The financial aid awarding cycle is a set of recurrent operations used by institutions when they process and manage student data to evaluate, award, and disburse federal, state, institutional, and private funding. The typical financial aid processing cycle may encompass multiple academic years. Institutions process continuing students for the current aid year and, at the same time, process applications for the upcoming aid year.

One of the first steps in setting up your awarding cycle is to define the boundaries of each financial aid year to maintain separate and unique financial aid years throughout a student's educational career. In addition to setting up the aid year, your institution must associate the financial aid year with your school code or codes and identify all possible careers for each aid year and school code. School codes are defined by the U.S. Department of Education and are used to track a student's aggregate aid history. An institution might have separate school codes for a medical school and a law school. Because school codes do not share careers, you must link each school code and academic career separately.

You must specify which academic careers qualify for financial aid and set up valid terms for each financial aid career. Doing so provides the general guidelines to award and process aid within the award year. For example, your institution might have an evening degree program that does not award financial aid or offer financial aid for all of its academic terms.

The actual Awarding process takes place when your institution receives the first Institutional Student Information Records (ISIRs), PROFILE, or institutional application. The ISIR is the need analysis from the Department of Education to establish a student's need for financial aid. PROFILE is the need analysis form the College Board. Institutional applications are institution-specific need analysis forms. For new students, awards are made and notifications are sent on an ongoing basis up to the beginning and sometimes well into the award year for which the students are admitted. For continuing students, the goal is to mail notifications before the close of the academic year. The financial aid process of awarding entails need analysis and, for continuing students, checking academic progress.
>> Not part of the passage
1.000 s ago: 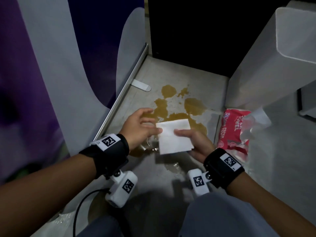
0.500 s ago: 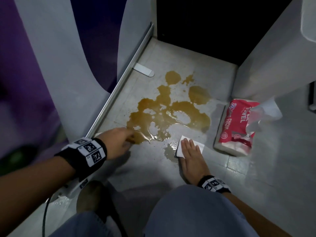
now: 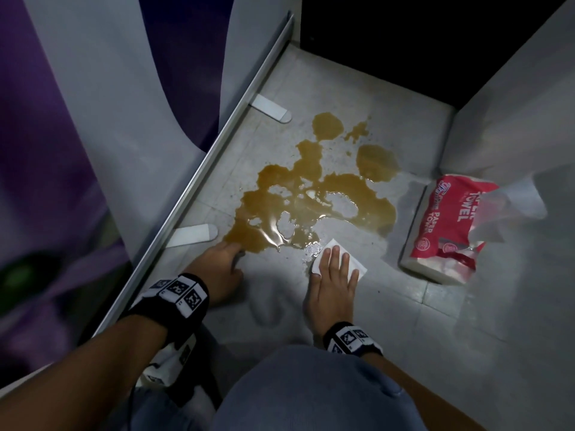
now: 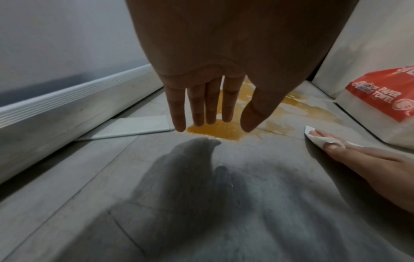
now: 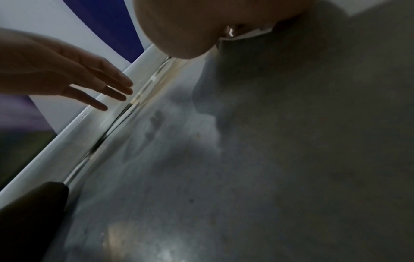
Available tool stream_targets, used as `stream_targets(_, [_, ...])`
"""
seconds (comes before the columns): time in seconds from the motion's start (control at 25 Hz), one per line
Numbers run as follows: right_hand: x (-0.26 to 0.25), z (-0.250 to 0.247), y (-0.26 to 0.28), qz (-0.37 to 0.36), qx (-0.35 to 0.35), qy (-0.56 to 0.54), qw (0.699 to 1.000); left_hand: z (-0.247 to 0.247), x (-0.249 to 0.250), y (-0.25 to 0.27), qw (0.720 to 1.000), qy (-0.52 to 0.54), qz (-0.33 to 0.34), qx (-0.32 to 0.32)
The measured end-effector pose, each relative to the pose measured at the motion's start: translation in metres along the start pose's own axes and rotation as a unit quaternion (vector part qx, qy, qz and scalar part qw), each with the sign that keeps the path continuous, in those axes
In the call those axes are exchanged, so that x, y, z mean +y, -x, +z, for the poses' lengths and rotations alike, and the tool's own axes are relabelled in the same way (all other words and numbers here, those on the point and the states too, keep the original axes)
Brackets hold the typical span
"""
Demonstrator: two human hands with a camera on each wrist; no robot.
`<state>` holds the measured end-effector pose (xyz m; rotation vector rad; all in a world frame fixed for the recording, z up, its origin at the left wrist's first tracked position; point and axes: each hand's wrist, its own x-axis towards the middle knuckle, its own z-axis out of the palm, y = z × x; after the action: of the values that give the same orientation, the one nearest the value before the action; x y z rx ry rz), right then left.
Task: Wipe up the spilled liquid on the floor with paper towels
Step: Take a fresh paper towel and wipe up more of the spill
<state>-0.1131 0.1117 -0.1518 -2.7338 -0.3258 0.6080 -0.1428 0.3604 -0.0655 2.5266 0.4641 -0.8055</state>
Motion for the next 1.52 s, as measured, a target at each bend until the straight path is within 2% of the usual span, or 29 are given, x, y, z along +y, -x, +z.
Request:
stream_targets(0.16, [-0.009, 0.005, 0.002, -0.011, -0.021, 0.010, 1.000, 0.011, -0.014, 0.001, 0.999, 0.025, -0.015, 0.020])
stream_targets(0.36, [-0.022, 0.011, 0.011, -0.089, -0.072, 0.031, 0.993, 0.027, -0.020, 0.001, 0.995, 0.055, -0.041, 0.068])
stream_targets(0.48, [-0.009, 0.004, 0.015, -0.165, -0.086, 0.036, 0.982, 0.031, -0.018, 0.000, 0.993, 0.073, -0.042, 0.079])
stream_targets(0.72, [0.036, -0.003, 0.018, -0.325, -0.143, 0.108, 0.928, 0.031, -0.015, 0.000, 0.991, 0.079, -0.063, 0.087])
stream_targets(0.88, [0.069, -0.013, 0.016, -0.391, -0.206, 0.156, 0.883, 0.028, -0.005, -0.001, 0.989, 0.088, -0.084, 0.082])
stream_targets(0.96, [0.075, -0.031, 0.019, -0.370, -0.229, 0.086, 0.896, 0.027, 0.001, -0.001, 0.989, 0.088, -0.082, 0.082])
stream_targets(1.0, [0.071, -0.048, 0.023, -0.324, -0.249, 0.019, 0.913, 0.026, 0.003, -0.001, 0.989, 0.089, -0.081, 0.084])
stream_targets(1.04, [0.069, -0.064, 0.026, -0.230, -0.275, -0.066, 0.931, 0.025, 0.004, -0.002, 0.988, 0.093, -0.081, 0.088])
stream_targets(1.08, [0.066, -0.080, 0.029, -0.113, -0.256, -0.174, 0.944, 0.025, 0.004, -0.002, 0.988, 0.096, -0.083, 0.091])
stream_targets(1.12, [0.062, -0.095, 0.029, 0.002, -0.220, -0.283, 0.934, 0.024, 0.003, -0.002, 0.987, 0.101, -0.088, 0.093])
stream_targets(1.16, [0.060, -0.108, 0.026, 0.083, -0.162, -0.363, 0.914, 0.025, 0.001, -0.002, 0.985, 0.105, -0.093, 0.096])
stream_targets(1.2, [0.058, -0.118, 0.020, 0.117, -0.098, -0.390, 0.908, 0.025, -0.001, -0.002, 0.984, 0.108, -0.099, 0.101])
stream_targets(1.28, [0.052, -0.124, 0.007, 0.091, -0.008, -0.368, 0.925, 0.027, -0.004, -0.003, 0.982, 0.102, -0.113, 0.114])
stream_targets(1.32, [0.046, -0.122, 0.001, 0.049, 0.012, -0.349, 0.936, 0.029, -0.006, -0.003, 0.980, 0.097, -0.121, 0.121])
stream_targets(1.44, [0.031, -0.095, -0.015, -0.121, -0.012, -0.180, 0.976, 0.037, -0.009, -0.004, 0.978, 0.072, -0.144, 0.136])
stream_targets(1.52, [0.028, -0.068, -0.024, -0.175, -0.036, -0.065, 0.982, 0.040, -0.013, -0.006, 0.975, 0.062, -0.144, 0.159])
In addition to the awarding cycle, the following processes must occur in the financial aid office for each aid cycle:

Before implementing the Financial Aid system, examine how your financial aid office and your institution function. To take advantage of the flexibility of the PeopleSoft Campus Solutions system, decide how you want to implement your operational structure, awarding practices, and institutional procedures within the Financial Aid system.
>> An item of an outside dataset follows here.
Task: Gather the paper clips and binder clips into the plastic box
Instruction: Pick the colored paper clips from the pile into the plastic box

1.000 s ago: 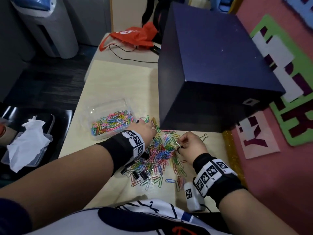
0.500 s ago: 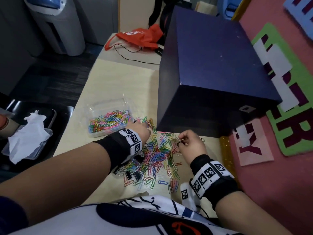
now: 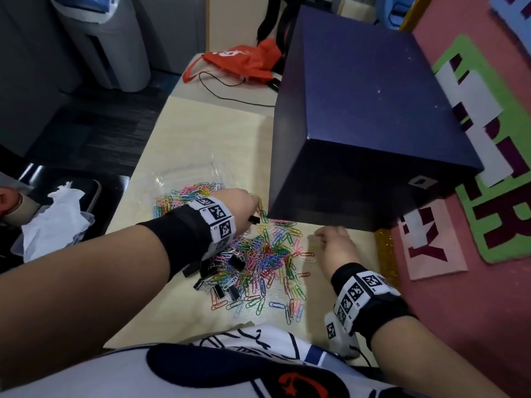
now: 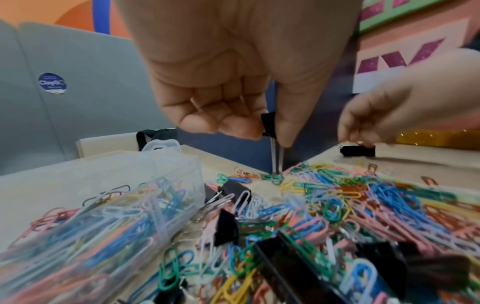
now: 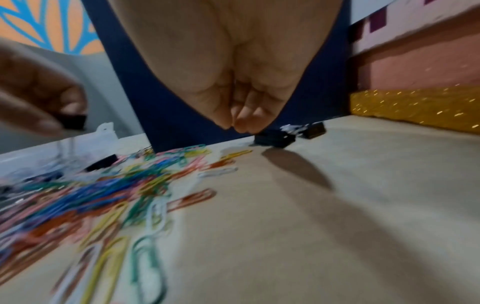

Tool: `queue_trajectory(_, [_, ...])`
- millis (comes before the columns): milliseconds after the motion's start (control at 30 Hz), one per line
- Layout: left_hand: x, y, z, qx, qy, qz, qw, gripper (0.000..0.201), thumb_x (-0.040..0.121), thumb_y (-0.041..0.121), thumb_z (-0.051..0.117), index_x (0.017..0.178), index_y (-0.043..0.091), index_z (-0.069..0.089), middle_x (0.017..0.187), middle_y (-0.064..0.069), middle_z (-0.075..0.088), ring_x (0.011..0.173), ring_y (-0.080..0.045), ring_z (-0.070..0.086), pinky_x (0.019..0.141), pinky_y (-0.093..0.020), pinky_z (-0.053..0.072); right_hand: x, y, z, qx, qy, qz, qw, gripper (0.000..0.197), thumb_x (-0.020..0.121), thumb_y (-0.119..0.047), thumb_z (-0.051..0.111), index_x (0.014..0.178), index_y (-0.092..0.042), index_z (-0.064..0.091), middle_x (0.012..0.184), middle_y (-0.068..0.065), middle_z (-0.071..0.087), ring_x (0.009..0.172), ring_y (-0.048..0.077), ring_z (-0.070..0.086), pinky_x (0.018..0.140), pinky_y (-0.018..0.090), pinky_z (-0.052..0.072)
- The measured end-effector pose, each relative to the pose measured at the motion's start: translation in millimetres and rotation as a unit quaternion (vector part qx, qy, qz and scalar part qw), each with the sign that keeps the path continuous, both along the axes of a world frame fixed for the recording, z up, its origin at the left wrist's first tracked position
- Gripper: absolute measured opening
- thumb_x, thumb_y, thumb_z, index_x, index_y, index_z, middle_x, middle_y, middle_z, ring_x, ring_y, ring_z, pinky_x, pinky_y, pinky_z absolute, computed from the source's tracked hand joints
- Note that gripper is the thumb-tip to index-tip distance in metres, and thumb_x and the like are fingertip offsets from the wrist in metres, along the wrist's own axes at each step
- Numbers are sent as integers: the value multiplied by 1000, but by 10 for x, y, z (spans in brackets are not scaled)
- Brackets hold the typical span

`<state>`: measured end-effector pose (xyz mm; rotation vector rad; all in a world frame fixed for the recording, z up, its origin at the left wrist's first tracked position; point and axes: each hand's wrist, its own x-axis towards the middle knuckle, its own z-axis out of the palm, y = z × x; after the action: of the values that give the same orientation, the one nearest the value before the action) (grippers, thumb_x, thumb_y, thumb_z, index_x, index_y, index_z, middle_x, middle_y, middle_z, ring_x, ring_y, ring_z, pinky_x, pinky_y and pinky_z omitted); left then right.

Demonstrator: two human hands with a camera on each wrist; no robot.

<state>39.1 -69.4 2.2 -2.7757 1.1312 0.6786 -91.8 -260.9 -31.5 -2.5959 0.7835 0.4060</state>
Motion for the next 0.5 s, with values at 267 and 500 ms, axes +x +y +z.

When you prepare to set up the Financial Aid system:

  • Decide what data elements you want converted for use in your new system if you are moving from a legacy system.

  • Identify and decide which academic careers are valid for awarding and processing of financial aid after you establish your institution's academic structure.

    The creation and design of academic careers is carried out primarily by the staff that operates PeopleSoft Student Records.

    See Creating Aid Processing Rule Sets.

  • Identify which terms and sessions are valid for awarding and processing of financial aid after you establish your institution's academic structure.

    The design and creation of terms and sessions is carried out primarily by the staff that operates Student Records.

    See Defining Term Values

    See Setting Up Time Periods

    See Defining Enrollment Action Reasons

    See Defining Terms, Sessions, and Session Time Periods

  • Determine all aspects that need to be considered for the setup process.

    Consider your institutional and financial aid office needs in broad terms. This plan should include such items as your term structure, the Title IV school codes for your institution, your packaging policies, your disbursement patterns, financial aid fund information, and any business practices that are unique to your institution.